Cool. Someone at George James (who make Caché source-control software) has noticed this blog. :-)

When I first started using Caché I went looking on the web and found ... well, not what I was looking for.

Where are all the Caché blogs?

I thought.

Coming from a world of Python and Erlang and other scripting languages, which are also usually associated with web-applications and often the free-software / open-source movement, I'm used to a very loud bustling chatter as people ask for and offer help, create new applications, celebrate and criticise language features etc.

Arriving in the Caché ecosystem was, frankly, a bit weird. Like arriving in a ghost-town. Where are all the people?

George James was one of the few (well, actually, now I think of it) the only specifically Caché blog I found.

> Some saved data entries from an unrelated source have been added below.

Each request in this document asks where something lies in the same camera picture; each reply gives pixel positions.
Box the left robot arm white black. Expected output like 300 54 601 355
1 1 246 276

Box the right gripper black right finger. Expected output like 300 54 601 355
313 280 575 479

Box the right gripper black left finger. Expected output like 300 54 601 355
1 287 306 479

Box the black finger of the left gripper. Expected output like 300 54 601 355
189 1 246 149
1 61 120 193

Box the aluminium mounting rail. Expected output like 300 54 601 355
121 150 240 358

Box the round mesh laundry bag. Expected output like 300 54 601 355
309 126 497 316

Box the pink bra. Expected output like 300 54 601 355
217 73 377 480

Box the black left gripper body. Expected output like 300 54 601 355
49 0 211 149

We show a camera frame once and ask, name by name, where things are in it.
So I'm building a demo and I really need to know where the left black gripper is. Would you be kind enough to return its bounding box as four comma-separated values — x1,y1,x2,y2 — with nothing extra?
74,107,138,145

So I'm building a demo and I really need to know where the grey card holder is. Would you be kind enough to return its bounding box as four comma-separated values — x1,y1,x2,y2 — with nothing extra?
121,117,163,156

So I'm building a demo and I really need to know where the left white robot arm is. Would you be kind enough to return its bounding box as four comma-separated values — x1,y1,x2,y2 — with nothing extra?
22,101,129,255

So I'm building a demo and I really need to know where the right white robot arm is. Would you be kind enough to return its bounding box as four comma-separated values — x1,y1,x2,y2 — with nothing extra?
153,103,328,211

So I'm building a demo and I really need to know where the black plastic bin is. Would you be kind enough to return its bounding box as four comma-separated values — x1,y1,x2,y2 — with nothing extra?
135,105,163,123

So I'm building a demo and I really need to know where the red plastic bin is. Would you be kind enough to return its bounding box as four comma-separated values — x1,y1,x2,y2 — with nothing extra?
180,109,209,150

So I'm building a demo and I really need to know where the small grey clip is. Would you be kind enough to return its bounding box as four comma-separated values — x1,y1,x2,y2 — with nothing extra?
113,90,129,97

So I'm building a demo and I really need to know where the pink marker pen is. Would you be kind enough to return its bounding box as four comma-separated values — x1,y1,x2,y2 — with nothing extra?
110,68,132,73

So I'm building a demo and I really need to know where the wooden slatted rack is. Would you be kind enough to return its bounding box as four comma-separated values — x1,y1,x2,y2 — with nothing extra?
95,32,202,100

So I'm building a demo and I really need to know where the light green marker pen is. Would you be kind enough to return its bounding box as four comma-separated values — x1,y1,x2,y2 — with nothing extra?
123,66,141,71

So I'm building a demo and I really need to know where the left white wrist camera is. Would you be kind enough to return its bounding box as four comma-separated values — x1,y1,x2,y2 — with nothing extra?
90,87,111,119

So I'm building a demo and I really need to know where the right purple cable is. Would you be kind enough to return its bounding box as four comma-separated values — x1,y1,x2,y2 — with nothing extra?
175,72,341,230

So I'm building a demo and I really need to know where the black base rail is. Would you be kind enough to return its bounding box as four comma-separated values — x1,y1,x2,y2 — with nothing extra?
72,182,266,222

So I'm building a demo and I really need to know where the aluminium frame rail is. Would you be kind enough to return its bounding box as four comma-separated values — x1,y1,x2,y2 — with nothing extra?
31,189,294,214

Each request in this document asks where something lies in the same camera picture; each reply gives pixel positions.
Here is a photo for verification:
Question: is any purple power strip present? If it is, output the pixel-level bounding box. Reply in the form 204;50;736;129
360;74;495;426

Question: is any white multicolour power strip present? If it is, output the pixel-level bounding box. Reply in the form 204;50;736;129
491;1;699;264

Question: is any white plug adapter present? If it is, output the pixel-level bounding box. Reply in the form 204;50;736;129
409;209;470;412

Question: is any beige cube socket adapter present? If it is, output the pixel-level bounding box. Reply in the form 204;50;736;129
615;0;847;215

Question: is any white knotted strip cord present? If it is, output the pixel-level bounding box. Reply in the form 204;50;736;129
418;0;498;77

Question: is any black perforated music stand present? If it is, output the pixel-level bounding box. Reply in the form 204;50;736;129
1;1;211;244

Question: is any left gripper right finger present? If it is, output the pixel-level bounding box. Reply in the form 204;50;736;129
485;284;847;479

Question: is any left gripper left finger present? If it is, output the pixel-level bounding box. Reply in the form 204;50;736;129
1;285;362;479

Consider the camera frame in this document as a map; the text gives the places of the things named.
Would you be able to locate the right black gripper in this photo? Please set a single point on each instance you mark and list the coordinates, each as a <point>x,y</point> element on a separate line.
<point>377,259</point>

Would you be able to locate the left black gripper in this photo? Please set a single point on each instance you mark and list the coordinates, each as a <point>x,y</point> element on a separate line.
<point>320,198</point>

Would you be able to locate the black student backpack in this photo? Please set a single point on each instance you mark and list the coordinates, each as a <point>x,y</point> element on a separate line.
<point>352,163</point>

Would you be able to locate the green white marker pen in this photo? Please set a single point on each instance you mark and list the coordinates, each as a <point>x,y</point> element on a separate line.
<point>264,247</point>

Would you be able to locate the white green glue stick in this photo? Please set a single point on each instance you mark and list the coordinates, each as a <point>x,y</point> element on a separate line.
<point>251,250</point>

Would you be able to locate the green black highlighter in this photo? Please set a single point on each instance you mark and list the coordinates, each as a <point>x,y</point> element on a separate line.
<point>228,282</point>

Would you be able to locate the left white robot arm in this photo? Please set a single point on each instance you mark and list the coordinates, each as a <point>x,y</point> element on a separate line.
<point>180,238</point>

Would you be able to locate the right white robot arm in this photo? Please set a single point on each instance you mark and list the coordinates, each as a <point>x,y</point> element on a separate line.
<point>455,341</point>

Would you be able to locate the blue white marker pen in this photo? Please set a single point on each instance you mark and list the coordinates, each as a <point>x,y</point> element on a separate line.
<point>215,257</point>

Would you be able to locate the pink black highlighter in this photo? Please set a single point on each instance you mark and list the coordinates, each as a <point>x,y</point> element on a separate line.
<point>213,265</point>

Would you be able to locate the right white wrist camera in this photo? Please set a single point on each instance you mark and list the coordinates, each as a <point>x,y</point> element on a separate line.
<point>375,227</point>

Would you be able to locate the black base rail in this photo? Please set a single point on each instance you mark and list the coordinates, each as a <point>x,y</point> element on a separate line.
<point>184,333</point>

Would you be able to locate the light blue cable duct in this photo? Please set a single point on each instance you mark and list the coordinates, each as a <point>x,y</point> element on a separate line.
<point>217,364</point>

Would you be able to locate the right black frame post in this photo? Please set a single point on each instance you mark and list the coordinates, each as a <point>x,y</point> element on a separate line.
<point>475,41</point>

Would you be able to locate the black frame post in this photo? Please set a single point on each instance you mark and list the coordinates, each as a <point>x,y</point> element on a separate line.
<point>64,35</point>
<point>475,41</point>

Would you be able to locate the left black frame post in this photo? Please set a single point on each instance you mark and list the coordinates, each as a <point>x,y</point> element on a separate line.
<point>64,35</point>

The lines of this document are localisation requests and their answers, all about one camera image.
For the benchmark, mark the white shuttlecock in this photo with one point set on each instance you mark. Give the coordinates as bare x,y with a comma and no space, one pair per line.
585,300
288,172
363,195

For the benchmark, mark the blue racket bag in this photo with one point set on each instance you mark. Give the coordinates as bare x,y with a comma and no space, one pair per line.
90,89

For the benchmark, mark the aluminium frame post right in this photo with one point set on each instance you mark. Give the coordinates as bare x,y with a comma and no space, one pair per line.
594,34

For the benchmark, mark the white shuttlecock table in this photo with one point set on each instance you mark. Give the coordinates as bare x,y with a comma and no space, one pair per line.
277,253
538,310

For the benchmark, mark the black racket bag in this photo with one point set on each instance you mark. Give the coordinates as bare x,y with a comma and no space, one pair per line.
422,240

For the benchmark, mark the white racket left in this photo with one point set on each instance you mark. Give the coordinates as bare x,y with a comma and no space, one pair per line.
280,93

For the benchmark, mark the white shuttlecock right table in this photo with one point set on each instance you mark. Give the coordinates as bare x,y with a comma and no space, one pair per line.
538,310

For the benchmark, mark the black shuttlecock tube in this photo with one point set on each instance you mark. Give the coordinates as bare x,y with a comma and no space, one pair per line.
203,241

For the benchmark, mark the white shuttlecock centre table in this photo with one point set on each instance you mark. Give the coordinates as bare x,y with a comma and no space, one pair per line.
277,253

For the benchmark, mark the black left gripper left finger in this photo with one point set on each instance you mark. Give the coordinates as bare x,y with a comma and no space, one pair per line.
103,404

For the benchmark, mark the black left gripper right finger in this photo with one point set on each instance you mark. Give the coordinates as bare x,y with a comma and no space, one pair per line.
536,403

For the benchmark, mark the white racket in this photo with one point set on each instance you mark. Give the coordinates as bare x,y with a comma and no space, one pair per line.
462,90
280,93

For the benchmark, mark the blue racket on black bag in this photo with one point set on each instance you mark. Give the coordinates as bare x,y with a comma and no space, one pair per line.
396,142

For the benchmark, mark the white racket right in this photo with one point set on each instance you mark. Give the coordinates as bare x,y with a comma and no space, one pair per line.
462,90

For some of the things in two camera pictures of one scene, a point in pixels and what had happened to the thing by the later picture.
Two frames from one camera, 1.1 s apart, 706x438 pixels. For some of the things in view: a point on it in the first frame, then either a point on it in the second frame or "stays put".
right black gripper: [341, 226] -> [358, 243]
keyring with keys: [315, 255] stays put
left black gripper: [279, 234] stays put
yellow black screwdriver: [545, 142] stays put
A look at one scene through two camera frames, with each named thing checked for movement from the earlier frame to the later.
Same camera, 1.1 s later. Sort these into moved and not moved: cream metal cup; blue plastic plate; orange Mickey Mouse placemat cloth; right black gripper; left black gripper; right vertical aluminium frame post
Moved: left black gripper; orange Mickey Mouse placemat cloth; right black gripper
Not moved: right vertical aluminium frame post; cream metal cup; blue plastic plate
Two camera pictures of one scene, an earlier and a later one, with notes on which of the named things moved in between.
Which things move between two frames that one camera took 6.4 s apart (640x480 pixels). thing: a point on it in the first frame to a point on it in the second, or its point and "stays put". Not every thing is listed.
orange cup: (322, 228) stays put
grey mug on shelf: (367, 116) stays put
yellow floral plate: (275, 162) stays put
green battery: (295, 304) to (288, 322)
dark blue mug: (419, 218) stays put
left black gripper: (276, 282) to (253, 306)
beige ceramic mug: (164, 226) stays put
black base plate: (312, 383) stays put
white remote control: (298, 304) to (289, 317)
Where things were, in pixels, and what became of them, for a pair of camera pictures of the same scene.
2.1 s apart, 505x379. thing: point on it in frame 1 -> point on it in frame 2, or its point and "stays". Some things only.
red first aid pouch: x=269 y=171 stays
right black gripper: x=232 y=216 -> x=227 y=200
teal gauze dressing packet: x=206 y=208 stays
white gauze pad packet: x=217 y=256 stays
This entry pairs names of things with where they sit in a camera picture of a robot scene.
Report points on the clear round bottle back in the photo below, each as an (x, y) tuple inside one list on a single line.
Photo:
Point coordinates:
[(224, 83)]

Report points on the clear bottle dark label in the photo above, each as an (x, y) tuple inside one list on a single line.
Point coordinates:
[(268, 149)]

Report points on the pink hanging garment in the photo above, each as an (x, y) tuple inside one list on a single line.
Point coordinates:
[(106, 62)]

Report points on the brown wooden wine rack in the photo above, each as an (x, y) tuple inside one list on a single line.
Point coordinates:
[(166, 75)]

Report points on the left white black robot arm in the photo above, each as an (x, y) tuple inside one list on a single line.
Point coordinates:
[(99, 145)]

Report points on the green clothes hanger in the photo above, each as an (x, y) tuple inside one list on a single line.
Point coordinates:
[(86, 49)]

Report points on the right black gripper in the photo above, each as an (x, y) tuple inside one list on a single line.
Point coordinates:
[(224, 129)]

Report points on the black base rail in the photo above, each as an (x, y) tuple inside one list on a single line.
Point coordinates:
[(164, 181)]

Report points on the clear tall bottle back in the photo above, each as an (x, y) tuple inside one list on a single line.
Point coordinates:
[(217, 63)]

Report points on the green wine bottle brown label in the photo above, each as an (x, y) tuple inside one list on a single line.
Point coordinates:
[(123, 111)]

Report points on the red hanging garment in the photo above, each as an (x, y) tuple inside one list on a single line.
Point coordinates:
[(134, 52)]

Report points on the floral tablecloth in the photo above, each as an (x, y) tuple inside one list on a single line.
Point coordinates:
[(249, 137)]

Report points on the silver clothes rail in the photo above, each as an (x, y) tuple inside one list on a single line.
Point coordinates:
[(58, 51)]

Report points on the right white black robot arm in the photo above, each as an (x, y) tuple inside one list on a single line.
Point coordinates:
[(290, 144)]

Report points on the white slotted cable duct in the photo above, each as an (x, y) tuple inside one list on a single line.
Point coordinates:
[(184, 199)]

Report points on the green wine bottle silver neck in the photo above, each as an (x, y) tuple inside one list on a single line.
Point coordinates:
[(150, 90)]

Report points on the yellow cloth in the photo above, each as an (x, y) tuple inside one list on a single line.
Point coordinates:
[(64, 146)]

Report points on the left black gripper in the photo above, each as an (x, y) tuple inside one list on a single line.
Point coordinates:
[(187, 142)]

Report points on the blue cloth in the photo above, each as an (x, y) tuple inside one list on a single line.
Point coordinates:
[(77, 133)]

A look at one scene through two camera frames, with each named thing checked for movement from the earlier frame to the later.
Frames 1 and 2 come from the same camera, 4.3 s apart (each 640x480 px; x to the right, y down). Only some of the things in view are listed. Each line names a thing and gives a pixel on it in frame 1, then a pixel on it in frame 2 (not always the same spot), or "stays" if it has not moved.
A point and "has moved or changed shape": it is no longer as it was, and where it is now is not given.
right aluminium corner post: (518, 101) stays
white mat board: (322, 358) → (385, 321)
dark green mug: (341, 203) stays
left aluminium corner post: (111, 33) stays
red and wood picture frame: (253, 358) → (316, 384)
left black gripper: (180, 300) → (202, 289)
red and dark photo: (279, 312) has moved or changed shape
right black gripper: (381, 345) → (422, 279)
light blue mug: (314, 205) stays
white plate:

So where is everybody? There must be more of us out there? If you have a Caché related blog or wiki or site, drop me a comment and I'll be delighted to add it to my blogroll on the right.

Update : and of course, if someone from the community wants to point out that I've got it all completely wrong about iterators etc. then that's welcome too.

The Quest for an ObjectScript Iterator (part 5)

In which we take the last post's iterator and simply wrap it inside a Caché Objects class.

Define a class User.MultiIterator



Class User.MultiIterator Extends %Persistent
{

Property i As %String;
Property j As %String;
Property k As %String;
Property val As %String;

Method startIterator()
{
  set ..i=""
  set ..j=""
  set ..k=""
}

Method next()
{
  if (..i="") {
    set ..i=$order(^multi(..i))
    quit ..next()
  }
  if (..j="") {
    set ..j=$order(^multi(..i,..j))
    quit ..next()
  }
  set ..k=$order(^multi(..i,..j,..k))
  if ..k'="" {
    set ..val = $get(^multi(..i,..j,..k))
    quit 1
  }
  set ..j=$order(^multi(..i,..j))
  if ..j'="" {
    quit ..next()
  }
  set ..i=$order(^multi(..i))
  if ..i'="" {
    quit ..next()
  }
  quit 0
}

}

Using it (in another file) is now :



new it
set it= ##class(User.MultiIterator).%New()
do it.startIterator()
while it.next() {
  write !,it.i_","_it.j_","_it.k_" : "_it.val
}

The logic is identical. The only difference, now I've made the i,j and k indices and the val properties of the iterator object rather than local variables passed by reference. It looks perhaps a little cleaner from the user's perspective. OTOH you have to create an extra class definition routine.

In the next post I think it's time to start thinking how we can add some filtering to the iterator.

Update : thanks to 80N for the correct. (Read comments)

terça-feira, 15 de julho de 2008

The Quest for an ObjectScript Iterator (part 4)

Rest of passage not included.